Task input »
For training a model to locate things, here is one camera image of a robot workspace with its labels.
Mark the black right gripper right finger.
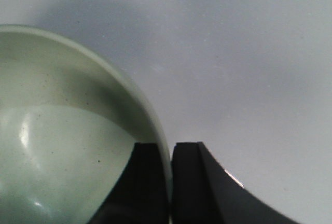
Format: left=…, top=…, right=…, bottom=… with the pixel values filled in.
left=171, top=142, right=294, bottom=223

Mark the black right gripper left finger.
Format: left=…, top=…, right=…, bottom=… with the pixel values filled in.
left=89, top=143, right=169, bottom=223

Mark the light green bowl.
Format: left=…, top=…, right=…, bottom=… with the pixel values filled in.
left=1, top=25, right=172, bottom=223

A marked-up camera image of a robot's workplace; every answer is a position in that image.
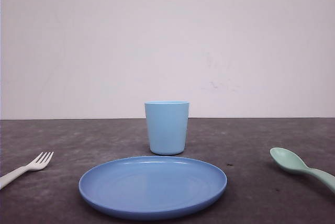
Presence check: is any white plastic fork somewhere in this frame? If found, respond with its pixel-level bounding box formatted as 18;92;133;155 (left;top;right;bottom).
1;151;54;189

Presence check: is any light blue plastic cup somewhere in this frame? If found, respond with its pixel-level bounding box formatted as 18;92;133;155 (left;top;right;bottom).
144;101;189;155

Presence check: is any mint green plastic spoon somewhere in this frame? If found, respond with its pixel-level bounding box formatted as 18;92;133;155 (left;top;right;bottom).
270;147;334;193

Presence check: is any blue plastic plate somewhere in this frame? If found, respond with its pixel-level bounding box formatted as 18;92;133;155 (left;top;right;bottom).
79;156;228;221

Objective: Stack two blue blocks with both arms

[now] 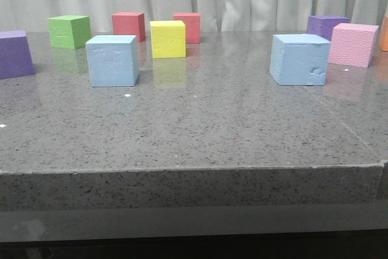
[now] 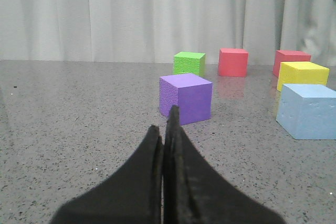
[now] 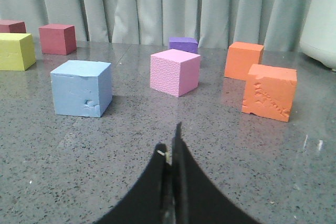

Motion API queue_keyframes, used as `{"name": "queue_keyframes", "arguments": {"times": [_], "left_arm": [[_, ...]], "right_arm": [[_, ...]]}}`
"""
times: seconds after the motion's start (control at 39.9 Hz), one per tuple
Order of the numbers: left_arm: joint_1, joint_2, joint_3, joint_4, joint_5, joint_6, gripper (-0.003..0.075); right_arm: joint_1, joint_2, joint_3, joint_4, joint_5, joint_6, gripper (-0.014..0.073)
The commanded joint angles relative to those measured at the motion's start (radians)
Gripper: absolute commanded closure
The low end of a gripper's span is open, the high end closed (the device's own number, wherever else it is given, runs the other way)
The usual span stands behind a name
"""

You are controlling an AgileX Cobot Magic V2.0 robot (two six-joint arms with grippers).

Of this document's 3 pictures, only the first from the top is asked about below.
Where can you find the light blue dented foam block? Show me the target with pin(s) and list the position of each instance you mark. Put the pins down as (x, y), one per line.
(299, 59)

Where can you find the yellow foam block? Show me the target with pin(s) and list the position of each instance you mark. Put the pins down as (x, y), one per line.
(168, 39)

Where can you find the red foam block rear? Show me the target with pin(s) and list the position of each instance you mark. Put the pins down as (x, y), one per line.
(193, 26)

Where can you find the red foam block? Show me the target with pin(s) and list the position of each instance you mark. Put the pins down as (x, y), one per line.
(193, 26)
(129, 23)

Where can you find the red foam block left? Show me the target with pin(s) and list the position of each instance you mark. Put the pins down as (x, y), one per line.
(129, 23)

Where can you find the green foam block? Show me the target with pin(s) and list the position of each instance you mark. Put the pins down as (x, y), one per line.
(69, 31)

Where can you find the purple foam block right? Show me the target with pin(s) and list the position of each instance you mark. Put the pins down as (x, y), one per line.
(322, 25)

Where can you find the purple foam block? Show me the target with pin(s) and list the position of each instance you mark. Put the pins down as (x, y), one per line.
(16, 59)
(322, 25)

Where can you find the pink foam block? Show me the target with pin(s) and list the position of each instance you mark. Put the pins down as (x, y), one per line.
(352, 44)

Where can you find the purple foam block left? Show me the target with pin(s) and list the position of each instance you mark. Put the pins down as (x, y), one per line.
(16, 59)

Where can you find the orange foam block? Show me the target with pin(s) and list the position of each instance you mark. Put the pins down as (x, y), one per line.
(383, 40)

Exercise directions » Would you transcribe all of the entries above exactly, minus the images?

Task answer »
For training a model to locate things, here is one camera image of a robot workspace with its labels.
Mark the black right gripper right finger.
Format: left=…, top=…, right=…, bottom=… with the pixel values filled in.
left=171, top=142, right=294, bottom=223

Mark the black right gripper left finger.
Format: left=…, top=…, right=…, bottom=… with the pixel values filled in.
left=89, top=143, right=169, bottom=223

Mark the light green bowl.
Format: left=…, top=…, right=…, bottom=… with the pixel values filled in.
left=1, top=25, right=172, bottom=223

A marked-up camera image of a robot's workplace; every answer is a position in that image.
Presence check: is any white plastic fork somewhere in this frame? If found, respond with its pixel-level bounding box formatted as 18;92;133;155 (left;top;right;bottom).
1;151;54;189

Presence check: is any light blue plastic cup somewhere in this frame? If found, respond with its pixel-level bounding box formatted as 18;92;133;155 (left;top;right;bottom).
144;101;189;155

Presence check: is any mint green plastic spoon somewhere in this frame? If found, respond with its pixel-level bounding box formatted as 18;92;133;155 (left;top;right;bottom).
270;147;334;193

Presence check: is any blue plastic plate somewhere in this frame? If found, respond with its pixel-level bounding box formatted as 18;92;133;155 (left;top;right;bottom).
79;156;228;221

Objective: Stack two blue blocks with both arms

[now] 
[now] 
[now] 

Motion API queue_keyframes, used as `{"name": "queue_keyframes", "arguments": {"times": [_], "left_arm": [[_, ...]], "right_arm": [[_, ...]]}}`
"""
times: seconds after the motion's start (control at 39.9 Hz), one per tuple
Order of the numbers: left_arm: joint_1, joint_2, joint_3, joint_4, joint_5, joint_6, gripper (-0.003..0.075); right_arm: joint_1, joint_2, joint_3, joint_4, joint_5, joint_6, gripper (-0.014..0.073)
The commanded joint angles relative to those measured at the motion's start (radians)
Gripper: absolute commanded closure
The low end of a gripper's span is open, the high end closed (the device's own number, wherever else it is given, runs the other way)
The usual span stands behind a name
"""

You are controlling an AgileX Cobot Magic V2.0 robot (two six-joint arms with grippers).

Of this document's 3 pictures, only the first from the top is asked about below.
Where can you find the light blue dented foam block? Show me the target with pin(s) and list the position of each instance you mark. Put the pins down as (x, y), one per line.
(299, 59)

Where can you find the yellow foam block? Show me the target with pin(s) and list the position of each instance you mark. Put the pins down as (x, y), one per line.
(168, 39)

Where can you find the red foam block rear? Show me the target with pin(s) and list the position of each instance you mark. Put the pins down as (x, y), one per line.
(193, 26)

Where can you find the red foam block? Show me the target with pin(s) and list the position of each instance you mark. Put the pins down as (x, y), one per line.
(193, 26)
(129, 23)

Where can you find the red foam block left? Show me the target with pin(s) and list the position of each instance you mark. Put the pins down as (x, y), one per line.
(129, 23)

Where can you find the green foam block? Show me the target with pin(s) and list the position of each instance you mark. Put the pins down as (x, y), one per line.
(69, 31)

Where can you find the purple foam block right? Show me the target with pin(s) and list the position of each instance you mark. Put the pins down as (x, y), one per line.
(322, 25)

Where can you find the purple foam block? Show me the target with pin(s) and list the position of each instance you mark. Put the pins down as (x, y), one per line.
(16, 59)
(322, 25)

Where can you find the pink foam block? Show me the target with pin(s) and list the position of each instance you mark. Put the pins down as (x, y), one per line.
(352, 44)

Where can you find the purple foam block left? Show me the target with pin(s) and list the position of each instance you mark. Put the pins down as (x, y), one per line.
(16, 59)

Where can you find the orange foam block? Show me the target with pin(s) and list the position of each instance you mark. Put the pins down as (x, y), one per line.
(383, 40)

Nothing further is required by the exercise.